“Diversity based on race, ethnicity, religion, sex, sexual orientation, and gender identity are foundational sacraments in the Cult of Diversity. On the other hand, intellectual and political diversity are heretical ideas that need to be expunged.”
That one paragraph sums up the heart of Gad Saad’s 191-page “The Parasitic Mind: How Infectious Ideas Are Killing Common Sense.”
The infectious ideas are Political Correctness and Wokeness.
These are unusual ideas from an academic, which Gaad is, but he is an unusual academic: Having actually lived under authoritarian despotism, he knows it crushes economies and destroys souls.
He is a Lebanese-born Jew whose family fled to Canada during Lebanon’s civil war, when his family feared death because of their religion.
He pulls one little sleight-of-hand when he says he is Canadian and therefore neutral on U.S. politics and culture.
He is Canadian, but he is a conservative and is not neutral to cultural and political changes in the U.S. He is not neutral, and shouldn’t be.
One other point of disagreement I have with him is his idea that symbolic protests on social media, say, are pointless and useless.

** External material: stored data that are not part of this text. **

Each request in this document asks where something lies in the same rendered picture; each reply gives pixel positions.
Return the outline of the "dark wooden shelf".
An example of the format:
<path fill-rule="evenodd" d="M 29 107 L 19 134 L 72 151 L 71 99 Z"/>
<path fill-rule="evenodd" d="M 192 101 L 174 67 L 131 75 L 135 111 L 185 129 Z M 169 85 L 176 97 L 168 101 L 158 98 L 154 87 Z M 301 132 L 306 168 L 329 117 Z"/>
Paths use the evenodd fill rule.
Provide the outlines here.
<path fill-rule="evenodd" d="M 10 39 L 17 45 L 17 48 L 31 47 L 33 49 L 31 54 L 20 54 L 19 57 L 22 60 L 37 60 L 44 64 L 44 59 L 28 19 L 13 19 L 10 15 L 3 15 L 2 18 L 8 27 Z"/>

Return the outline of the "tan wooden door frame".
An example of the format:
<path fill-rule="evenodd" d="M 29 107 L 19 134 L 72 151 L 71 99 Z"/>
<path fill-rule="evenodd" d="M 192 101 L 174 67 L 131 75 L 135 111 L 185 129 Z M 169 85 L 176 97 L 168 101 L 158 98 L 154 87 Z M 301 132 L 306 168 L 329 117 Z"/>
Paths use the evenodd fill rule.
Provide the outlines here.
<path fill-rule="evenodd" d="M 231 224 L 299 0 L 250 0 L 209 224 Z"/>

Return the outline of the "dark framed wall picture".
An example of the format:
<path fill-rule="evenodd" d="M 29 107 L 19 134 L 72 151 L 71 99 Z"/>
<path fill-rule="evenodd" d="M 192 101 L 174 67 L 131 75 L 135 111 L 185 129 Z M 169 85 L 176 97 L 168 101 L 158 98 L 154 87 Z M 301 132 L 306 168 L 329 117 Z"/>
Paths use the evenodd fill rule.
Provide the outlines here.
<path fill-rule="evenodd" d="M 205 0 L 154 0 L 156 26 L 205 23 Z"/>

Changing your Facebook profile to a Ukrainian flag, as an example.
Given that his academic specialty is marketing and consumer behavior, he should know better.
The use of the Ukrainian flag makes a statement of where your sympathies lie, joining a community of like-minded individuals, and creating a brand.
We can’t all pick up a rifle to fight the Russians, and not all of us can afford to make a donation to the Ukrainian cause. The profile picture may be as significant as writing a letter to the editor (that may not be published) or writing a letter to your elected representatives (that may not be read).
So much for the bitching.
The rest of the book makes a variety of points, and presents a cache of ideas, starting with the notion that freedom of speech is the mainspring of America, the value that clears the way for all the rest, and it should be ferociously defended against all comers.
To put this in a different context, if you live in an entirely sanitized world, any little germ will knock you off your feet, and maybe kill you. Having your feelings hurt is the price we all pay for free speech, which the Founders realized was even more important than guns. That’s why they made free speech, association, religion and peaceful protest the First Amendment. Guns were 2nd (written, many believe) to enforce the first.
Anyway, back to “Parasitic,” and I don’t want this to come off like Oprah’s book club, but after investing a lot of time in reading a book, I have a yen to share.
In one paragraph, he assembles most of the bad ideas (“parasites”) that infect many minds:
“Postmodernism posits that all knowledge is relative [no objective truths] while generating obscure and impenetrable prose that is tantamount to random gibberish… Social constructivism proposes that the great majority of human behaviors, desires, and preferences are formed not by human nature or our biological heritage, but by society, which means, among other things, that there are no biologically determined sex differences, but only culturally imposed ‘gender roles.’ Radical feminism asserts that the gender roles are due to the nebulous and nefarious forces of the patriarchy. Transgender activism purports that biological sex and ‘gender’ are non-binary fluid constructs… all of which,” he says, are based on demonstrable falsehoods.
He then provides examples.
Sometimes, he reduces it to hilarity by simply recounting facts.
Such as Presidential candidate Elizabeth Warren’s promise that her choice for Secretary of Education would be cleared by a 9-year-old transgender boy. She actually said it.
If you agree with her, turn the page. There is nothing I can say that will cure you.
Saad allows for actual transgender people, but questions the improbability of the large number of people who claim that status.
The number of non-binary people has gone through the roof in recent years, and I questioned why in a column last year.
Naturally, asking questions about the numbers gets us called “haters” or “transphobes” by people who have suppressed their intellect in their surrender to an ideology. To me, that summarizes the woke belief that demands that all actions must be seen through the prism of race.
A short list of things that wokesters have called “racist” includes math, meritocracy, apple pie, mass incarceration, grammar, Apple watches, gentrification, and boot strap theory.
Gaad’s message is not to shrug off these idiotic ideas, but to fight back, and expunge the heretical ideas. He does that, I do that, and we hope you do, too.